Europa. La vieja y adoquinada Europa, la cuna de lo que hoy conocemos como civilización moderna, pero que comienza a mostrar -y desde hace unos años- los inequívocos achaques del paso del tiempo. Su mirada empieza a ser ya un brillo rasgado de un pasado glorioso pero que se esfumó, una gloria convertida en descoordinación, buenismo, egoísmo y tanto exceso de tapujos como falta de soluciones consensuadas y contundentes.

Hace tiempo ya que se acabó. Seamos realistas, esto ya no es la Guerra Fría, el enemigo soviético, la silenciosa amenaza nuclear; esto se ha convertido en una especie de Risk sin escrúpulos, donde Asia reparte las cartas y el Pacífico inunda el Atlántico.
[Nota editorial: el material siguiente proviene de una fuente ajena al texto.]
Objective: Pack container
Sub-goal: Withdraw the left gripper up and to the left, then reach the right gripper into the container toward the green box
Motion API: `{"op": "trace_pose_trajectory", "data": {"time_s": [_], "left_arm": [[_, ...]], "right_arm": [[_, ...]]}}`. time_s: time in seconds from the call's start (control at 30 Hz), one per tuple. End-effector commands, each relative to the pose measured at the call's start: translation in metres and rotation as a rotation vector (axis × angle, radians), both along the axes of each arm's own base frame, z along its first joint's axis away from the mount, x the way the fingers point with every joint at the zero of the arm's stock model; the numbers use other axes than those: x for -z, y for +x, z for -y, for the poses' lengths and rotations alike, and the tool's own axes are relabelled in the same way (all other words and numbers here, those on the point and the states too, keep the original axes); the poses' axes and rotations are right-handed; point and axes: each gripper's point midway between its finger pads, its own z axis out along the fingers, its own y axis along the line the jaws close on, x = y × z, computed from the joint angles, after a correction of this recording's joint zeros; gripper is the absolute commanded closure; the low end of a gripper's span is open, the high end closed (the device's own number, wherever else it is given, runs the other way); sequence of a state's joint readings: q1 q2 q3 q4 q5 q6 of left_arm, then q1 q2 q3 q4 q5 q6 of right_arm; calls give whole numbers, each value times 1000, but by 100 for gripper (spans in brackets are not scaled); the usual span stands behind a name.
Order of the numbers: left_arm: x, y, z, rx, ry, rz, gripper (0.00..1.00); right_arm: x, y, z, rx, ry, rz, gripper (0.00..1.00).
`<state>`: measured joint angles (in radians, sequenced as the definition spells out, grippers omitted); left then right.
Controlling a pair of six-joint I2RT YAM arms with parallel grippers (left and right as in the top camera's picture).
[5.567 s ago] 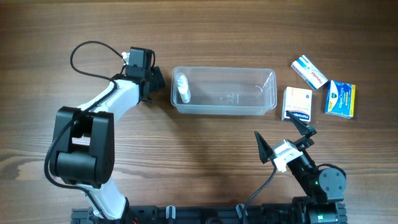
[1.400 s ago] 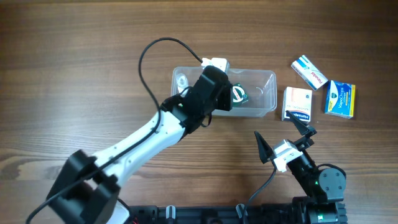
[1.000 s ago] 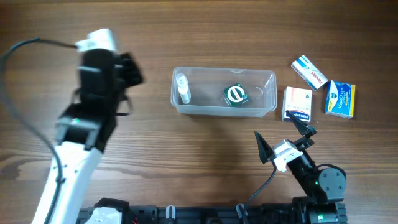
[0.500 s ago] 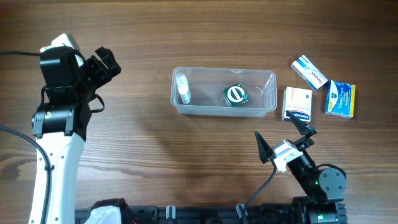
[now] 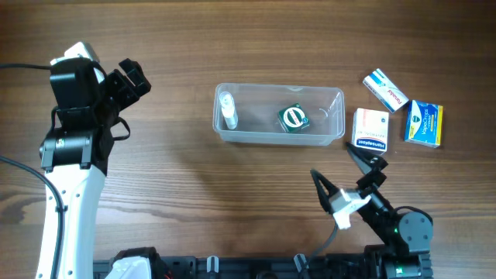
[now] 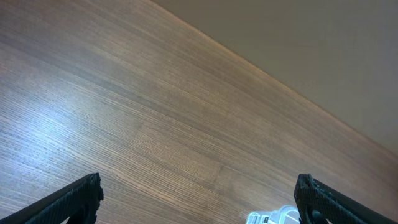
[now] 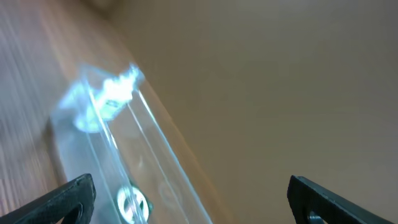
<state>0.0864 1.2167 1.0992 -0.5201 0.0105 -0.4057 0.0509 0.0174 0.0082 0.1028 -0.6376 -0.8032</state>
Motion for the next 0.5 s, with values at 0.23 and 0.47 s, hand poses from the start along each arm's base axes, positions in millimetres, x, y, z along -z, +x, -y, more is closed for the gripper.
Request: {"op": "trace_pose_trajectory", "data": {"time_s": [0.23,0.47], "left_arm": [[-2,2,1,10,-5,5,0],[-2,2,1,10,-5,5,0]], "right_arm": [[-159,-6,21,-10,729,-318,0],[-158,86,7,137,822,-933,0]]}}
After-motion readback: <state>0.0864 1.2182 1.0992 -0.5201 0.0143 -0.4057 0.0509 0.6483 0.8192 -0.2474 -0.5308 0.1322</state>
Pocos países asiáticos -y pongo el énfasis en los indonesios- se atreven hoy a encarar las malas pulgas de China; simplemente dan la partida por perdida. Y si no, que se lo digan a la pseudounión económica que se han montado por allí, un chiringuito donde cabe hasta el bloque de Oceanía, encarnado, principalmente, por Australia. Solo Japón, Corea del Sur y el recién sacado a colación país de los surferos rubios se atreven hoy a bajarle los humos a la China de “Jackie Chan”, escudados, por supuesto, en la ventaja tecnológica que aún poseen y en el poderío militar y disuasorio de EEUU y su diplomacia con portaaviones.
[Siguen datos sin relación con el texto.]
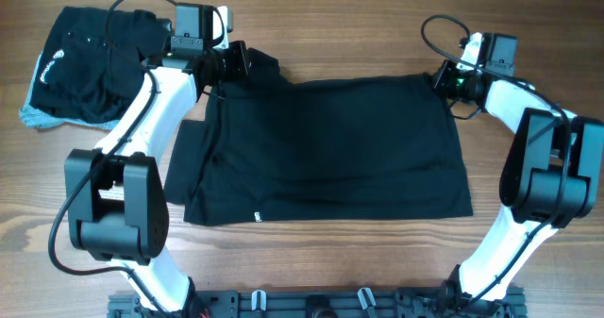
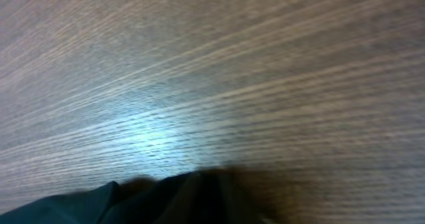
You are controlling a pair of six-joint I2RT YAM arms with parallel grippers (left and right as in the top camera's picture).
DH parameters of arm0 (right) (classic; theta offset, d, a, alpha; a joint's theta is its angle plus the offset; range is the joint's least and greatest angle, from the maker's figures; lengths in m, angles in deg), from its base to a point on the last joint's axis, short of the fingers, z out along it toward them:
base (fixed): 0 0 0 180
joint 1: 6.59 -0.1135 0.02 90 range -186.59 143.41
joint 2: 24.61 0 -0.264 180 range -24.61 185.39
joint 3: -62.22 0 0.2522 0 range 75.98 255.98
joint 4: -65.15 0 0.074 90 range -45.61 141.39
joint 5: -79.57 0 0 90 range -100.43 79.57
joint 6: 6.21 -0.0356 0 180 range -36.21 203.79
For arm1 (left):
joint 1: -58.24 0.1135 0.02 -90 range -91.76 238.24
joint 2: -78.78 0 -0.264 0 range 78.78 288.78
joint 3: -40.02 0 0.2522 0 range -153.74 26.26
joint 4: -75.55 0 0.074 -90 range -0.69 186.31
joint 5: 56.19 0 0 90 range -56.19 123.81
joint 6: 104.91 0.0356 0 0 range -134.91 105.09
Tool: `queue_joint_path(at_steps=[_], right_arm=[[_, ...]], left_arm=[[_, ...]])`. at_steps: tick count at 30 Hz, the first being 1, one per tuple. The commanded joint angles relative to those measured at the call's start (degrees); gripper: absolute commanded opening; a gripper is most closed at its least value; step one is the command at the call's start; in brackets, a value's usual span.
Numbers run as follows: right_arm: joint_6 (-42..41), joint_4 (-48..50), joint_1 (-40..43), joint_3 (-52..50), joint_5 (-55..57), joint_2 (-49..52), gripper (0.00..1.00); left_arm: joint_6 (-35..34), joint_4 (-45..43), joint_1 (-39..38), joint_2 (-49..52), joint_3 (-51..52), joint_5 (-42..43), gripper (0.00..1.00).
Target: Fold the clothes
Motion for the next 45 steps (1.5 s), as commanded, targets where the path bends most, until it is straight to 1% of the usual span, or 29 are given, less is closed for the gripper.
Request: queue_joint_path(at_steps=[1,3,7,13,16,19,22,26,30,35,38,39,40,42,45], right_arm=[[-1.7,-0.3,2.0,-0.2,0.6,-0.9,0.04],[-1.9,-1.1,3.1,-0.2,-0.6,-3.3,0.04],[-1.7,-6.8,4.7,-0.2,-1.2,-10.8,0.04],[-1.3,-14.2,4.9,-0.2,0.5,-18.9,0.04],[-1.9,-21.5,4.9,-0.2,4.0,-19.5,0.04],[-4.4,-30.7,4.9,-0.2,12.6,-19.5,0.04],[-4.4,-36.3,4.9,-0.2,19.8,-19.5,0.04],[-4.2,-40.7,4.9,-0.2,19.8,-19.5,0.04],[-4.2,-43.5,4.9,-0.2,19.8,-19.5,0.04],[-2.7,-44.0,4.9,-0.2,19.7,-19.5,0.04],[-1.6,-43.8,4.9,-0.2,19.7,-19.5,0.08],[-1.2,-43.8,4.9,-0.2,19.7,-19.5,0.09],[-1.2,-44.0,4.9,-0.2,19.7,-19.5,0.08],[-0.9,-44.3,4.9,-0.2,19.7,-19.5,0.04],[0.3,-45.7,4.9,-0.2,19.5,-19.5,0.04]], left_arm=[[0.3,0.8,-0.1,-1.3,-0.2,0.1,0.04],[0.9,2.0,-0.1,-1.8,-0.2,-0.8,0.04],[1.3,6.4,-0.1,-3.9,-0.2,-1.9,0.04],[1.2,16.4,-0.1,-9.0,-0.2,-6.2,0.04],[1.2,22.0,-0.2,-9.9,-0.2,-6.2,0.04],[1.2,30.4,-0.2,-9.9,-0.2,-6.2,0.04],[0.7,36.9,-0.2,-9.9,-0.2,-6.3,0.04],[-2.9,43.9,-0.2,-9.9,-0.1,-8.2,0.04],[-4.8,47.5,-0.2,-9.9,0.5,-9.5,0.04],[-6.4,47.9,-0.2,-9.9,4.0,-9.6,0.05],[-6.6,48.4,-0.2,-9.9,5.1,-9.1,0.18],[-6.5,48.9,-0.2,-9.9,5.1,-9.0,0.21],[-6.5,49.4,-0.2,-9.9,5.1,-9.0,0.22],[-6.5,49.6,-0.2,-9.9,5.1,-9.0,0.21],[-6.5,49.6,-0.2,-9.9,5.2,-9.0,0.21]])
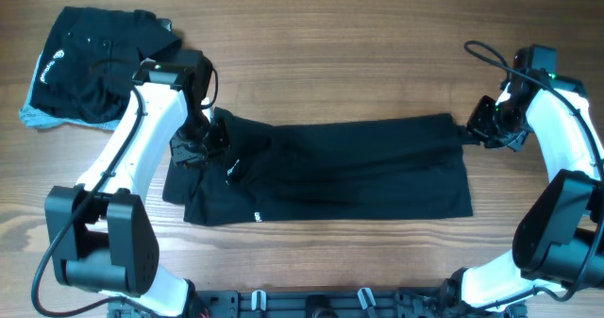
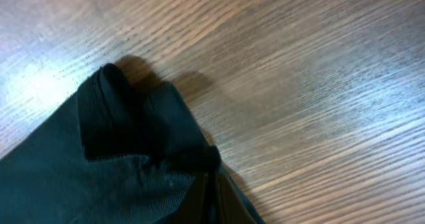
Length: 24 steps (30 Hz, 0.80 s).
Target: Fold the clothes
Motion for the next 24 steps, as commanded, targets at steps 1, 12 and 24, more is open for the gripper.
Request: queue_joint_path(at_steps=[1,12,24], right_arm=[[1.8,-1.5,0.0,0.1,1.2,-0.8,0.04],[0.0,-7.4,0.6,0.1,9.0,-0.7,0.73],[15.5,-1.4,9.2,-3.9,-21.9,7.3,0.94]], left_arm=[[-0.5,0.1,-0.2,-1.0,0.6,-0.5,0.22],[-0.5,-3.6,-0.2,-1.0,1.1,-0.5,0.51],[-0.5,-22.4,-1.8,-0.9,15.1,3.0,0.53]])
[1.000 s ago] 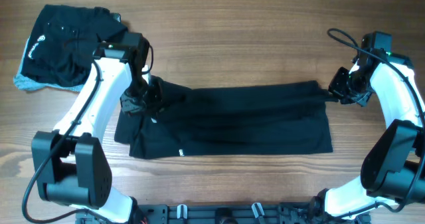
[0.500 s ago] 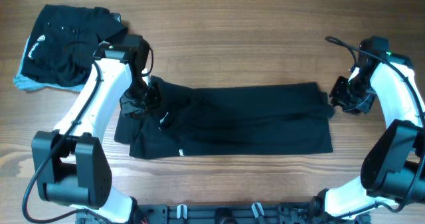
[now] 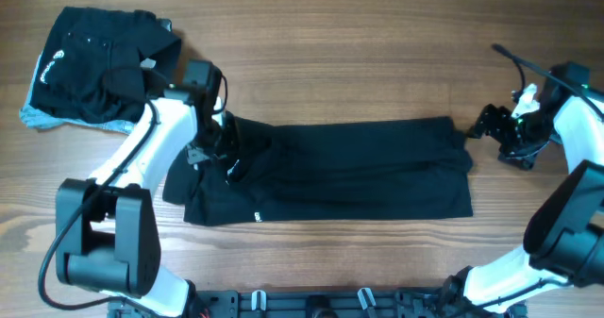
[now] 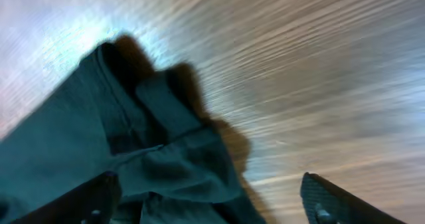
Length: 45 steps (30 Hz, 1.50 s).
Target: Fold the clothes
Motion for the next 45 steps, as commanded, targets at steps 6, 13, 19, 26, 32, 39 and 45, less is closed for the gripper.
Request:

No nos engañemos y abramos los ojos, Europa -y el Occidente que representaba- se desoccidentaliza, paradójicamente; simplemente se esfuma, se descuajeringa como un viejo cojín con el relleno podrido por el envejecimiento de su población, la hirsuta podredumbre de lo políticamente correcto y la pandilla de, si me permiten, mamarrachos que lo zarandean desde Bruselas y la comodidad de sus sillones -o sus sofás, si se trata de visitar al tirano Erdogan-. “Hoy no es día de mojar la pólvora” rezaba uno de aquellos marinos decimonónicos de El Callao, y me asombra advertirles de que tenemos una importante vía de agua; nos hundimos, lenta y burlonamente. Al menos, que no se diga que no intentamos mantener la cordura y la dignidad a flote. Lejos del frío, inerte, abismo que es el océano.